Themes in his work include contemporary living, media, surveillance, and conditioning. When talking about his work and process to the Rose Gallery, Charlesworth says this: "I’ve always embraced the potential for thematic crossover between multiple media. For most of my projects, I develop a conceptual framework before adding concrete details. Although my finished works often contain characters, dialogue, emotions and narrative, I always start in an abstract place. An idea may begin as a shape, color relationship or directional lines. The architecture will often come next, with characters and stories evolving out of a sense of place. My themes include lighting and color as visual disruptions, layers created by barriers and screens, extremes of distance and contrasts of vastness with confined space. The anthropomorphic potential of inanimate objects is another recurring theme in my work."

=== Notable work ===
Charlesworth began to exhibit in New York and internationally with the photo-novellas Eddie Glove (1976–79), and Special Communiqués (1981). Other staged photographic series followed, including Trouble (1982–83), Fate (1984–87), Man and Nature (1988–91), Confiscated Objects (1999–2000), and Serum (2003–08).

Surveillance (1981) was the first of many of what Charlesworth termed narrative environments, works that use video and/or audio to power a narrative within a designed space. Projectile (1982), Wrong Adventures (1984), Private House (1987), Reality Street (1994) and Airlock (2004) are a few subsequent multimedia installations.

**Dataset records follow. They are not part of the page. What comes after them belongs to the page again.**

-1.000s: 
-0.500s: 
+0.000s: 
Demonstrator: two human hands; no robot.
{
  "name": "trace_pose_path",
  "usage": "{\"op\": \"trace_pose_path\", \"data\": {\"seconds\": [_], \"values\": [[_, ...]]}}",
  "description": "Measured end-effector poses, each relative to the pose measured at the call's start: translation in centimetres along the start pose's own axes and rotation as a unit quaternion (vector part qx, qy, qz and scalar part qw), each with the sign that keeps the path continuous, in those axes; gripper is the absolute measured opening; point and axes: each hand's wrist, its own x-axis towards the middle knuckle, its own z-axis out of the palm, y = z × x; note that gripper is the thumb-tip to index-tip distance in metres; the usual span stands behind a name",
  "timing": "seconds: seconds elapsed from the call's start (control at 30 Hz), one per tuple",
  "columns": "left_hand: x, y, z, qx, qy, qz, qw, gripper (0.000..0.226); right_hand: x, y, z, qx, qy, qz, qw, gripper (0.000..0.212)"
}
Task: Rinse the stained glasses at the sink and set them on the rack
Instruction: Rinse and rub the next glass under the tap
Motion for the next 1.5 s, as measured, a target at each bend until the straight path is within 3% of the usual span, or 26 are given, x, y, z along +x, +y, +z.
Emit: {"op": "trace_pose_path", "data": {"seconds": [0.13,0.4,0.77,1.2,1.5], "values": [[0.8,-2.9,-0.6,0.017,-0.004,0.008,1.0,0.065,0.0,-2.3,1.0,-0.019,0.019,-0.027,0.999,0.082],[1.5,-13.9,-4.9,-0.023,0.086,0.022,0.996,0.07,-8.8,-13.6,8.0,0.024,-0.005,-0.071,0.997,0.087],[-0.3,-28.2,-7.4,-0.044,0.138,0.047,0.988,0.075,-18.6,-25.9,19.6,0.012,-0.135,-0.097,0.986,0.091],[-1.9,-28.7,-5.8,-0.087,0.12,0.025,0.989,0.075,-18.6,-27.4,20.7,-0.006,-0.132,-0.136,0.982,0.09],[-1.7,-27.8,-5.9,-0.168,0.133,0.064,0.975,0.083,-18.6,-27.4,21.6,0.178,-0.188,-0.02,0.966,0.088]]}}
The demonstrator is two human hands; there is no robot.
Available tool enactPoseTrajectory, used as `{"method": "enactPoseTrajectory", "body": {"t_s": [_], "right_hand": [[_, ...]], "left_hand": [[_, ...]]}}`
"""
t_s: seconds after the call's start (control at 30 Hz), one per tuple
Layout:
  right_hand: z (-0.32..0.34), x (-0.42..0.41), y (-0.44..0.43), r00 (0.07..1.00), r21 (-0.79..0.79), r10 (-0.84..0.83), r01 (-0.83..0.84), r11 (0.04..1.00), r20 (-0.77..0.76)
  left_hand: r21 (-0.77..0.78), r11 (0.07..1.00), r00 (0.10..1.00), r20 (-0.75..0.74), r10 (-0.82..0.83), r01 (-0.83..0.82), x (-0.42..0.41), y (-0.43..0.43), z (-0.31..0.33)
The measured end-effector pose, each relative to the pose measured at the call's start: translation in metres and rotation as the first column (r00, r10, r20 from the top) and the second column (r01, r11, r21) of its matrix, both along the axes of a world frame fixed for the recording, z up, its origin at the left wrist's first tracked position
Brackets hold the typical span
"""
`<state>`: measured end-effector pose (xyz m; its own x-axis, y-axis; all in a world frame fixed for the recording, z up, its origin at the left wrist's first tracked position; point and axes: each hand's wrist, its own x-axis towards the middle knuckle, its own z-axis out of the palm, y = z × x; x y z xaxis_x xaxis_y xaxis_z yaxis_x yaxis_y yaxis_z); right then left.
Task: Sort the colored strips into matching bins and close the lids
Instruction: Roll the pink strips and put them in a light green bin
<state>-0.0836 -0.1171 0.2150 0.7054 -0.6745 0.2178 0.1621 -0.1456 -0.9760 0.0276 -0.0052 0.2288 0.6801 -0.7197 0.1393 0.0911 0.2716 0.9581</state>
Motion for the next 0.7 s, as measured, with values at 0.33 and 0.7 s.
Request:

Video and film works include Communiqués for Tape (1981), Robert and Roger (1985), Dateline for Danger (1987), A Stranger's Index (1990) and The Happiness Effect (2004). Throughout much of the 1990s Charlesworth worked on his feature-length experimental film project Private Enemy - Public Eye. In the book entitled, Private Enemy, Public Eye: The Work of Bruce Charlesworth (1989), was also the name of a survey exhibition of his work at the International Center of Photography. The interactive video installation Love Disorder was featured in the Zero1 Biennial (2008) in San Jose, California and in the Madison Museum of Contemporary Art's Wisconsin Triennial (2010). Love Disorder featured a 12 foot tall screen with an uncomfortably close view of a face, and sensors in the room would change how the face reacts to the viewers movements.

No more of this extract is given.